> [Problem description]: Please retype every entry, keeping each one exactly as written.
BEGIN Material provided
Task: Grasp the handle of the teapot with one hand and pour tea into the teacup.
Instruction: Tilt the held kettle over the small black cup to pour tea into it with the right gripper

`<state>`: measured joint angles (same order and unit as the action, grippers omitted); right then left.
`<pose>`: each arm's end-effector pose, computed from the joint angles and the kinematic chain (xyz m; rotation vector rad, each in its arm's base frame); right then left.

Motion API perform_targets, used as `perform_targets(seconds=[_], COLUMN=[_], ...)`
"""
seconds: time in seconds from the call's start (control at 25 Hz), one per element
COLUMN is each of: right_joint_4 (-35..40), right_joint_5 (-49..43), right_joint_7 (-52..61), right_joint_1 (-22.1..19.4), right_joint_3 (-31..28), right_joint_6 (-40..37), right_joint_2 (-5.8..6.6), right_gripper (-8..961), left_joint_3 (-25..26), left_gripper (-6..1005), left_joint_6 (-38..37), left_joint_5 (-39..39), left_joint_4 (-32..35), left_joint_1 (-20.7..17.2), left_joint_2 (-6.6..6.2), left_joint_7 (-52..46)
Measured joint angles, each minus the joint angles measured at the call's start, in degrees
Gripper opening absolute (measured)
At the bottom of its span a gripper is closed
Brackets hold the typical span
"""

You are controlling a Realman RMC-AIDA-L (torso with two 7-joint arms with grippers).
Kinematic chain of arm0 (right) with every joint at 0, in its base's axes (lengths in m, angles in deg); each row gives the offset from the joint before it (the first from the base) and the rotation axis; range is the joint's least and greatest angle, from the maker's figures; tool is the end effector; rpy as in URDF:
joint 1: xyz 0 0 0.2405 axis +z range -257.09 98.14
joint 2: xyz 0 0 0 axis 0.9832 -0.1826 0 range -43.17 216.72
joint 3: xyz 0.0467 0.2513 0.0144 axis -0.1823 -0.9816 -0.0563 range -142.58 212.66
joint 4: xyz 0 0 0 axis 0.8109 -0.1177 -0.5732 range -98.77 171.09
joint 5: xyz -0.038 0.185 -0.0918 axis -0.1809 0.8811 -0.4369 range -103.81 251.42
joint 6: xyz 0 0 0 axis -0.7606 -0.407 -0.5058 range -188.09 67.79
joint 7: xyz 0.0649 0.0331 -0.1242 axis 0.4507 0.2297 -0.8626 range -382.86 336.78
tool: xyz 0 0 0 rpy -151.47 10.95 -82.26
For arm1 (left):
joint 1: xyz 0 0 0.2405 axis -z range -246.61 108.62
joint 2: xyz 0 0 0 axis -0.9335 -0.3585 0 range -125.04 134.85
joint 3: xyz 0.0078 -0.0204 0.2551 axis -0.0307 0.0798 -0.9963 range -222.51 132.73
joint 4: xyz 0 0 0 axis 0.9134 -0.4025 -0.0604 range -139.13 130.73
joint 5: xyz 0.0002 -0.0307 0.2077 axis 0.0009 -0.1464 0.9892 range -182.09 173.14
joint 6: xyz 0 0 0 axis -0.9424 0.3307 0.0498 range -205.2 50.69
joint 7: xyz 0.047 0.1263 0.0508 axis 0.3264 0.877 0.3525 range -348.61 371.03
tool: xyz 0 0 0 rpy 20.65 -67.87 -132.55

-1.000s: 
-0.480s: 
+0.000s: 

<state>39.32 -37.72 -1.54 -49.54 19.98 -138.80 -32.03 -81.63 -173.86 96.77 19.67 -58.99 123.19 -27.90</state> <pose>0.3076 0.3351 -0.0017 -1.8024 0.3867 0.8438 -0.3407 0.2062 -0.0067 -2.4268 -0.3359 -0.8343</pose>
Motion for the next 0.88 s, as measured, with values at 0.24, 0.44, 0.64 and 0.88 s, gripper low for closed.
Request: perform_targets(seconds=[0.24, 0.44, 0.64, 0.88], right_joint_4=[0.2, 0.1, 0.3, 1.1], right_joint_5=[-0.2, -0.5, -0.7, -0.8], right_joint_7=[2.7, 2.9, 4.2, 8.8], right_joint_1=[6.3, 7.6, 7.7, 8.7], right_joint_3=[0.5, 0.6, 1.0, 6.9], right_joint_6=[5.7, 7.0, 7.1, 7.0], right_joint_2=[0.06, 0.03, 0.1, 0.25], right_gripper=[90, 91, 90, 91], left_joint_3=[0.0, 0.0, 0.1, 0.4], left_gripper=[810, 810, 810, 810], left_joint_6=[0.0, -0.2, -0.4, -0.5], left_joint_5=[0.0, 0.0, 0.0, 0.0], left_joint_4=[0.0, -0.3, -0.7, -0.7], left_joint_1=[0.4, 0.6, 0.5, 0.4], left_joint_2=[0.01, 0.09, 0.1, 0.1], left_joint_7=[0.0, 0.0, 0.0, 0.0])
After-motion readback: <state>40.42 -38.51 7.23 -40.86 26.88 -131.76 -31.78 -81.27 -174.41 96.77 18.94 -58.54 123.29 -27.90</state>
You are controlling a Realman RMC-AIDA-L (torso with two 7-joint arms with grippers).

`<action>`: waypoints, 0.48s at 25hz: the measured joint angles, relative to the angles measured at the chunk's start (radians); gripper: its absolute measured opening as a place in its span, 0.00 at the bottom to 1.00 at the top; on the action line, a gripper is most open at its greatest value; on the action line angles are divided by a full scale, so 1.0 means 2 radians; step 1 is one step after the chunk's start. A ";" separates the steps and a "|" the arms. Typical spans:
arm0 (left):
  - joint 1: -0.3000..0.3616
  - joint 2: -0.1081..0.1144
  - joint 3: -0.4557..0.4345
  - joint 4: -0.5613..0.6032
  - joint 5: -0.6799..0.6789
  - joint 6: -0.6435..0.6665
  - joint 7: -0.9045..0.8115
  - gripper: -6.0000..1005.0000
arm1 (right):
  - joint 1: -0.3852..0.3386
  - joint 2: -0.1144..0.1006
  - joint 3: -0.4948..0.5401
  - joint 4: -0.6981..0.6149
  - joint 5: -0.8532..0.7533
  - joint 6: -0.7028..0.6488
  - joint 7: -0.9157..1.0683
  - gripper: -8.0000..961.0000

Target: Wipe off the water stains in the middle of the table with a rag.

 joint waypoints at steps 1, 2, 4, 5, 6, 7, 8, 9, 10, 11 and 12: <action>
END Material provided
> [Result of this task]:
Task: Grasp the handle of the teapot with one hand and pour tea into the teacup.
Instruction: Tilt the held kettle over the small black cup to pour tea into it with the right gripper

`<state>`: measured joint angles (same order and unit as the action, grippers omitted); right then left.
`<pose>`: each arm's end-effector pose, computed from the joint angles and the kinematic chain (xyz m; rotation vector rad, each in its arm's base frame); right then left.

Motion API perform_targets, used as `perform_targets(seconds=[_], COLUMN=[_], ...)`
"""
seconds: time in seconds from the call's start (control at 25 Hz), one per element
COLUMN is each of: right_joint_4 (-35..40), right_joint_5 (-49..43), right_joint_7 (-52..61), right_joint_1 (-22.1..19.4), right_joint_3 (-31..28), right_joint_6 (-40..37), right_joint_2 (-5.8..6.6), right_gripper (-8..961), left_joint_3 (-25..26), left_gripper (-6..1005), left_joint_6 (-38..37), left_joint_5 (-39..39), left_joint_4 (-32..35), left_joint_1 (-20.7..17.2), left_joint_2 (-6.6..6.2), left_joint_7 (-52..46)
Measured joint angles, each minus the joint angles measured at the call's start, in degrees
Gripper opening absolute (measured)
At the bottom of its span a gripper is closed
Brackets hold the typical span
"""

You are controlling a Realman RMC-AIDA-L (torso with two 7-joint arms with grippers).
Kinematic chain of arm0 (right) with every joint at 0, in its base's axes (lengths in m, angles in deg); each row gives the offset from the joint before it (the first from the base) and the rotation axis; range is the joint's least and greatest angle, from the maker's figures; tool is the end effector; rpy as in URDF:
joint 1: xyz 0 0 0.2405 axis +z range -257.09 98.14
joint 2: xyz 0 0 0 axis 0.9832 -0.1826 0 range -43.17 216.72
joint 3: xyz 0.0467 0.2513 0.0144 axis -0.1823 -0.9816 -0.0563 range -142.58 212.66
joint 4: xyz 0 0 0 axis 0.8109 -0.1177 -0.5732 range -98.77 171.09
joint 5: xyz -0.038 0.185 -0.0918 axis -0.1809 0.8811 -0.4369 range -103.81 251.42
joint 6: xyz 0 0 0 axis -0.7606 -0.407 -0.5058 range -188.09 67.79
joint 7: xyz 0.0649 0.0331 -0.1242 axis 0.4507 0.2297 -0.8626 range -382.86 336.78
tool: xyz 0 0 0 rpy -151.47 10.95 -82.26
For arm1 (left):
joint 1: xyz 0 0 0.2405 axis -z range -246.61 108.62
joint 2: xyz 0 0 0 axis -0.9335 -0.3585 0 range -125.04 134.85
joint 3: xyz 0.0078 -0.0204 0.2551 axis -0.0307 0.0798 -0.9963 range -222.51 132.73
joint 4: xyz 0 0 0 axis 0.9134 -0.4025 -0.0604 range -139.13 130.73
joint 5: xyz 0.0002 -0.0307 0.2077 axis 0.0009 -0.1464 0.9892 range -182.09 173.14
joint 6: xyz 0 0 0 axis -0.9424 0.3307 0.0498 range -205.2 50.69
joint 7: xyz 0.047 0.1263 0.0508 axis 0.3264 0.877 0.3525 range -348.61 371.03
tool: xyz 0 0 0 rpy 20.65 -67.87 -132.55

-1.000s: 
-0.480s: 
+0.000s: 

<state>39.32 -37.72 -1.54 -49.54 19.98 -138.80 -32.03 -81.63 -173.86 96.77 19.67 -58.99 123.19 -27.90</state> <pose>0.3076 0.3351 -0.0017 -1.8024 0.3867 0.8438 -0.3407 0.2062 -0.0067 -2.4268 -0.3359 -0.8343</pose>
Motion for the next 0.88 s, as measured, with values at 0.24, 0.44, 0.64 and 0.88 s, gripper low for closed.
Request: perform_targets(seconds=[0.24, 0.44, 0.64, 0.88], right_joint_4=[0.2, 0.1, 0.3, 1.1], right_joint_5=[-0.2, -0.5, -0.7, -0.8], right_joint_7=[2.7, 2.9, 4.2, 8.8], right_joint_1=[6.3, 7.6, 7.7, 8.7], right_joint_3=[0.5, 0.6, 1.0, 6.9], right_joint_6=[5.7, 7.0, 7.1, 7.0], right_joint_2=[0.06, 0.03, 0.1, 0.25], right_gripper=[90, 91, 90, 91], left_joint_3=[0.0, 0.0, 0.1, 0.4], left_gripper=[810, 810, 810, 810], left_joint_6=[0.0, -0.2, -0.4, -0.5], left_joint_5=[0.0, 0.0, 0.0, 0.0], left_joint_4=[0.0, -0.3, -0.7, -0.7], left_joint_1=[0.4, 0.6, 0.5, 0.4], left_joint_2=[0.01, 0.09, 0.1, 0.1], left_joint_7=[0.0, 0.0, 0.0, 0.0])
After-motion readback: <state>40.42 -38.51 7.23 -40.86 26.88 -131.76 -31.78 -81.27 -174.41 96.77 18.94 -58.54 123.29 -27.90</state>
You are controlling a Realman RMC-AIDA-L (torso with two 7-joint arms with grippers).

`<action>`: waypoints, 0.48s at 25hz: the measured joint angles, relative to the angles measured at the chunk's start (radians); gripper: its absolute measured opening as a place in its span, 0.00 at the bottom to 1.00 at the top; on the action line, a gripper is most open at its greatest value; on the action line angles are divided by a full scale, so 1.0 means 2 radians; step 1 is one step after the chunk's start. A ";" separates the steps and a "|" the arms. Typical spans:
arm0 (left):
  - joint 1: -0.3000..0.3616
  - joint 2: -0.1081..0.1144
  - joint 3: -0.4557..0.4345
  - joint 4: -0.5613..0.6032
  - joint 5: -0.6799..0.6789
  - joint 6: -0.6435..0.6665
  - joint 7: -0.9045..0.8115
  - gripper: -6.0000..1005.0000
arm1 (right):
  - joint 1: -0.3852..0.3386
  - joint 2: -0.1144..0.1006
  - joint 3: -0.4948..0.5401
  - joint 4: -0.6981..0.6149
  - joint 5: -0.8532..0.7533
  - joint 6: -0.7028..0.6488
  - joint 7: -0.9157..1.0683
  - gripper: -8.0000..961.0000

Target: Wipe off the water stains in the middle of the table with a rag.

 joint waypoints at steps 1, 2, 4, 5, 6, 7, 8, 9, 10, 11 and 12: <action>

The answer given here is complete.